Opinion: Trump’s Trying To Court Black Voters. Who’s Buying It?

I’ve always been stunned at former President Donald Trump’s physical prowess.

I mean, who can forget when his White House director of communications, Anthony Scaramucci, gushed about witnessing Trump throw a perfect spiral through a tire? Or his claim that he’s seen the confirmed thousand-aire at Madison Square Garden in a top coat at the foul line swishing free throws?

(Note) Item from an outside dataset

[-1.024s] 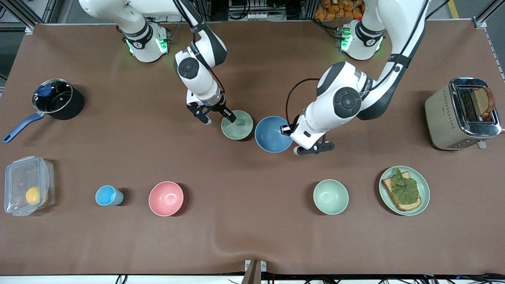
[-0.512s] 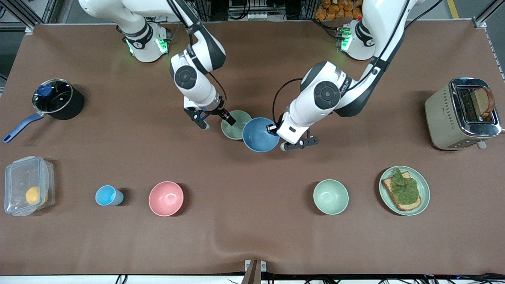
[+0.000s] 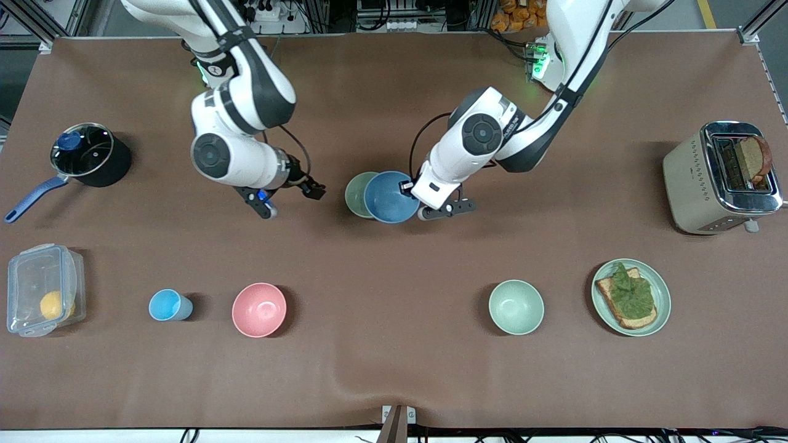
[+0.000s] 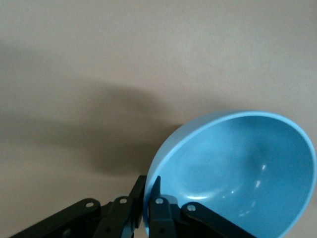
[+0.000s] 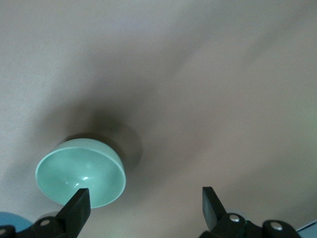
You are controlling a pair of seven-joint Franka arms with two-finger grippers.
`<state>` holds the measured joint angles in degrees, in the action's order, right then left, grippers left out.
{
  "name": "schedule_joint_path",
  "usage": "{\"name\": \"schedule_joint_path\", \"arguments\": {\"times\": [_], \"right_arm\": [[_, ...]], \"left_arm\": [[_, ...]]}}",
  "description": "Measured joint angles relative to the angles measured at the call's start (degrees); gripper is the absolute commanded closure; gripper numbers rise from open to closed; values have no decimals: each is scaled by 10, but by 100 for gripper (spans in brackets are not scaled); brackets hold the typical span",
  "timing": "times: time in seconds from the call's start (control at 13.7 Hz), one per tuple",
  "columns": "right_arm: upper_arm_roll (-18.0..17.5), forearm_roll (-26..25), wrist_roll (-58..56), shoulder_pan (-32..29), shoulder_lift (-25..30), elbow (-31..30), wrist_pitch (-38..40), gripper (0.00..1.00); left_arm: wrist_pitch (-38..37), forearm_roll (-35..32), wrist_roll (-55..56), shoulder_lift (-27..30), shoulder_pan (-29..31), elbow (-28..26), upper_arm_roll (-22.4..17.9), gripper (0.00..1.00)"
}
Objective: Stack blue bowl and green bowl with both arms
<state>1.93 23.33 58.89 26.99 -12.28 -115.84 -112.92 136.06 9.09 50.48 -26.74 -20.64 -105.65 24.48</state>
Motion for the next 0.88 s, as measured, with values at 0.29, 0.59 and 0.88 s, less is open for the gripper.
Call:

And despite all of us knowing that the former president’s diet relies heavily on fast food, that didn’t stop his White House physician, now Rep. Ronny Jackson (R-Texas), from praising his genetics.

“Some people just have great genes,” Jackson told reporters in 2018. “I told the president if he had a healthier diet over the last 20 years, he might live to be 200.”

So it has been quite the show watching the gymnast-like contortions of the former president to avoid getting to know, or actually court, Black people to support his campaign.

Earlier this month, in his latest episode of “See? Black people like me!” the president stood during an obvious photo-op at an Atlanta Chick-fil-A while smiling Black workers appeared to pose while taking his order. Trump reportedly ordered 30 milkshakes and some chicken, dealing out fast food for free publicity before heading to a high-dollar fundraiser in a largely white neighborhood.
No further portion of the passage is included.